The loving reader strives to believe the best of others and is thereby equipped to perform the fundamental interpretative task of perspective-taking.
The humble reader is not exalted too highly in their own opinion and consequently listens far more carefully and attentively to other voices in the conversation. They are aware of the possibility that their readings and positions may be wrong, and are open to being challenged.
The self-controlled reader overcomes their reactivity, commanding their emotions and learning to respond with thoughtful and discerning judgment after careful interpretation. They thus avoid polarizations.
The patient reader is willing to delay judgment and wait for the right time to make up their mind. Their patience provides the time within which thoughtful consideration and interpretation can occur.
The unafraid reader escapes the fear and the paranoia of the reactive or triggered reader.
The hopeful reader has eyes open for happy surprises possibilities, and convergences beyond present polarizations.
The joyful reader has a freedom, playfulness, and imagination that enables them to frame things differently and not become locked within the driven ruts of the debate.
The kind reader puts the most generous construction on the words of others, preventing disputes from being blown out of proportion.
The gentle reader is forgiving of the human failings of writers, and recognizes that others sometimes make mistakes, express themselves poorly, or don’t fully mean what they say.
The peaceful reader reads others in a non-hostile and receptive manner, leaning in favour of those interpretations that foster unity.
The trusting reader takes others at their words, and seeks to avoid imputing intentions to them and meanings to their words that they deny.
The long-suffering reader is prepared to go to considerable effort to read a person thoroughly and well and won’t merely hastily skim.
These virtues are formed, not by mere human effort, but through faith in Christ.
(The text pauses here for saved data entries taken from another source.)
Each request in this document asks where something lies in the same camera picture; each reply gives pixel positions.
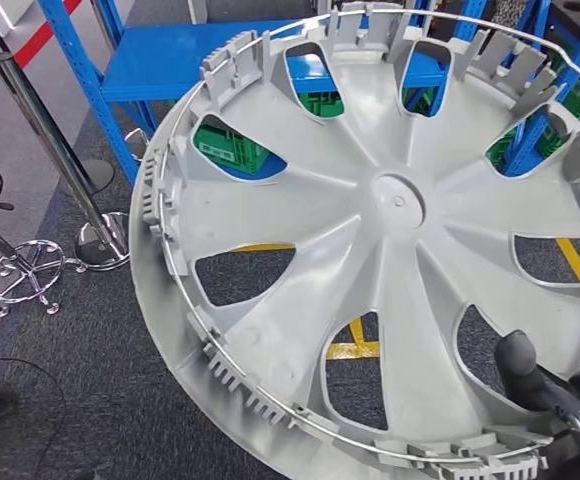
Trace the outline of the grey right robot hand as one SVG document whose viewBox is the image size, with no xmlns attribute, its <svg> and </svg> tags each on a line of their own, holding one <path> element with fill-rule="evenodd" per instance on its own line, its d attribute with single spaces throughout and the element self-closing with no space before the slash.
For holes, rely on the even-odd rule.
<svg viewBox="0 0 580 480">
<path fill-rule="evenodd" d="M 509 399 L 529 411 L 553 415 L 572 432 L 580 452 L 580 371 L 572 375 L 568 387 L 550 381 L 522 330 L 499 340 L 494 357 Z"/>
</svg>

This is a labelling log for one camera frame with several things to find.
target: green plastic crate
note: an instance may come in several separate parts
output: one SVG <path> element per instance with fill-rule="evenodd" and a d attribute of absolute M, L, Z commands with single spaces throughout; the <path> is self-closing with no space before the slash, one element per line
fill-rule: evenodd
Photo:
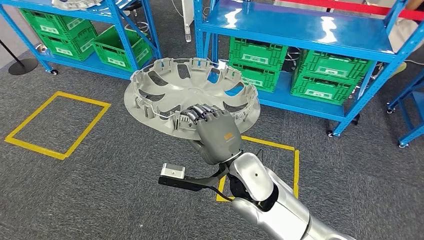
<path fill-rule="evenodd" d="M 293 74 L 290 93 L 294 96 L 342 105 L 356 85 L 306 76 L 296 71 Z"/>
<path fill-rule="evenodd" d="M 82 18 L 24 8 L 19 10 L 38 35 L 43 34 L 60 39 L 73 40 L 81 31 L 93 26 L 89 20 Z"/>
<path fill-rule="evenodd" d="M 230 62 L 229 65 L 239 70 L 242 79 L 255 85 L 258 90 L 273 93 L 276 89 L 280 71 L 271 71 L 234 62 Z"/>
<path fill-rule="evenodd" d="M 74 39 L 60 39 L 48 34 L 40 34 L 47 48 L 55 55 L 78 61 L 86 60 L 93 52 L 93 40 L 97 37 L 94 27 L 81 31 Z"/>
<path fill-rule="evenodd" d="M 231 37 L 229 61 L 280 72 L 287 54 L 287 46 Z"/>
<path fill-rule="evenodd" d="M 136 31 L 125 29 L 129 39 L 138 68 L 152 58 L 152 50 Z M 133 71 L 130 60 L 127 57 L 124 46 L 114 26 L 109 27 L 94 41 L 94 49 L 101 62 L 129 72 Z"/>
<path fill-rule="evenodd" d="M 370 66 L 369 60 L 314 50 L 303 50 L 298 64 L 301 74 L 352 85 L 367 74 Z"/>

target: yellow floor tape
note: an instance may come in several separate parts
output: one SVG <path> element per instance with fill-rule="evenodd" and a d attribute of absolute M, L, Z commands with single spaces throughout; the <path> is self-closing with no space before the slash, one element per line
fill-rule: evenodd
<path fill-rule="evenodd" d="M 298 185 L 298 183 L 299 183 L 299 155 L 300 155 L 299 150 L 296 150 L 292 146 L 287 146 L 287 145 L 283 145 L 283 144 L 280 144 L 280 143 L 276 143 L 276 142 L 272 142 L 272 141 L 266 141 L 266 140 L 262 140 L 262 139 L 258 139 L 258 138 L 254 138 L 254 137 L 250 137 L 250 136 L 241 136 L 241 139 L 246 140 L 246 141 L 250 141 L 250 142 L 254 142 L 254 143 L 258 143 L 258 144 L 268 145 L 268 146 L 275 147 L 275 148 L 290 150 L 290 151 L 294 152 L 293 192 L 294 192 L 294 196 L 296 198 L 299 198 L 299 185 Z M 226 180 L 226 176 L 223 176 L 219 180 L 218 190 L 221 193 L 224 191 L 225 180 Z M 222 196 L 220 196 L 218 194 L 216 195 L 216 201 L 217 202 L 228 202 L 228 200 L 226 200 L 225 198 L 223 198 Z"/>
<path fill-rule="evenodd" d="M 34 119 L 37 116 L 37 114 L 39 114 L 45 107 L 47 107 L 47 105 L 49 105 L 56 97 L 59 97 L 59 96 L 86 102 L 89 104 L 99 105 L 103 107 L 103 109 L 97 114 L 94 120 L 91 121 L 91 123 L 87 126 L 87 128 L 82 132 L 82 134 L 76 139 L 76 141 L 70 146 L 70 148 L 65 153 L 49 150 L 44 147 L 37 146 L 35 144 L 14 138 L 14 136 L 25 127 L 25 125 L 27 125 L 32 119 Z M 77 95 L 69 94 L 66 92 L 57 91 L 55 94 L 53 94 L 53 96 L 51 96 L 47 101 L 45 101 L 45 103 L 43 103 L 39 108 L 37 108 L 37 110 L 35 110 L 29 117 L 27 117 L 21 124 L 19 124 L 19 126 L 17 126 L 17 128 L 15 128 L 8 136 L 6 136 L 4 141 L 7 143 L 14 144 L 19 147 L 28 149 L 28 150 L 32 150 L 40 154 L 50 156 L 55 159 L 64 160 L 65 158 L 69 157 L 72 154 L 72 152 L 77 148 L 77 146 L 81 143 L 81 141 L 87 136 L 90 130 L 94 127 L 94 125 L 96 125 L 96 123 L 106 113 L 106 111 L 108 110 L 110 106 L 111 105 L 107 102 L 97 101 L 87 97 L 77 96 Z"/>

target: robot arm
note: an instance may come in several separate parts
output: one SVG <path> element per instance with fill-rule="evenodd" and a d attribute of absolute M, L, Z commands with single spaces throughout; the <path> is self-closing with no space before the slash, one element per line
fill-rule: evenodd
<path fill-rule="evenodd" d="M 193 147 L 210 165 L 219 165 L 211 177 L 185 176 L 185 168 L 165 163 L 159 183 L 192 191 L 210 188 L 228 175 L 235 211 L 260 226 L 276 240 L 355 240 L 310 215 L 293 190 L 258 157 L 243 152 L 243 143 L 233 117 L 226 110 L 195 105 L 182 112 L 196 124 L 201 141 Z"/>

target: black stanchion base
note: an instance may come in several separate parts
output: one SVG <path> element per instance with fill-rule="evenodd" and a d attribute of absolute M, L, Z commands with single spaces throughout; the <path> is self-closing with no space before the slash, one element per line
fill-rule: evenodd
<path fill-rule="evenodd" d="M 19 64 L 19 62 L 15 62 L 9 67 L 10 74 L 22 75 L 22 74 L 29 73 L 32 70 L 34 70 L 39 64 L 39 61 L 35 58 L 26 58 L 21 60 L 20 62 L 23 64 L 23 66 Z"/>

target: robot finger
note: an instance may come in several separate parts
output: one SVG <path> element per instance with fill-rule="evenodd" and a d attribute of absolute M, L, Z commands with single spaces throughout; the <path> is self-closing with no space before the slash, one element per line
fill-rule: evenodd
<path fill-rule="evenodd" d="M 212 116 L 214 116 L 215 118 L 217 118 L 217 117 L 218 117 L 218 114 L 216 114 L 217 110 L 216 110 L 215 108 L 213 108 L 213 107 L 211 107 L 211 106 L 209 106 L 209 105 L 207 105 L 207 104 L 202 104 L 201 106 L 202 106 L 205 110 L 207 110 L 207 113 L 204 115 L 204 118 L 205 118 L 207 121 L 212 120 L 212 119 L 213 119 L 213 117 L 212 117 Z"/>
<path fill-rule="evenodd" d="M 219 112 L 220 112 L 221 108 L 219 108 L 216 105 L 213 105 L 211 107 L 211 110 L 212 110 L 211 113 L 215 116 L 215 118 L 218 118 L 220 116 Z"/>
<path fill-rule="evenodd" d="M 182 115 L 186 115 L 194 122 L 194 124 L 197 124 L 197 121 L 200 119 L 200 117 L 197 115 L 197 113 L 193 110 L 186 109 L 181 112 Z"/>
<path fill-rule="evenodd" d="M 208 112 L 206 109 L 204 109 L 199 104 L 193 105 L 193 106 L 189 107 L 188 109 L 194 110 L 200 118 L 204 118 L 205 114 Z"/>
<path fill-rule="evenodd" d="M 202 108 L 204 108 L 206 111 L 208 111 L 209 113 L 213 113 L 213 112 L 215 112 L 216 111 L 216 109 L 215 108 L 213 108 L 213 107 L 211 107 L 211 106 L 209 106 L 209 105 L 207 105 L 207 104 L 202 104 L 201 105 L 201 107 Z"/>

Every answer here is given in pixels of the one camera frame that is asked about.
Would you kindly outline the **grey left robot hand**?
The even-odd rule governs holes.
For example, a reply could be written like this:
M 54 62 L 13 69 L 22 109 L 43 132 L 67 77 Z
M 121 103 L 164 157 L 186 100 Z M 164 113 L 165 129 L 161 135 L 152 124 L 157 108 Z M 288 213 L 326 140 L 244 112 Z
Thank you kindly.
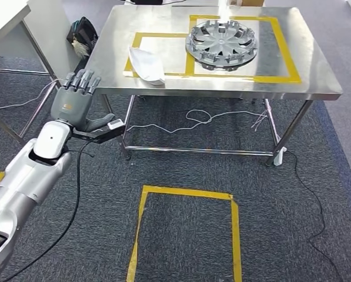
M 115 118 L 112 113 L 94 120 L 87 118 L 94 94 L 101 80 L 101 77 L 94 76 L 94 73 L 93 70 L 85 69 L 69 73 L 56 94 L 51 106 L 51 117 L 68 123 L 80 132 L 93 132 L 112 121 Z
As we take our bearings from him, this character – the character of a good reader – is worked out in us. As I will argue in later posts, the gifted reader is also generally an able leader. It is important to seek such virtuous readers, to surround ourselves with them, and to be formed by their leadership. While bad reading is highly contagious, good reading is also something that can be formed in us by the company that we keep. In attending to the connection between our character and our reading much needless pain and difficulty that we cause to ourselves and each other could be avoided.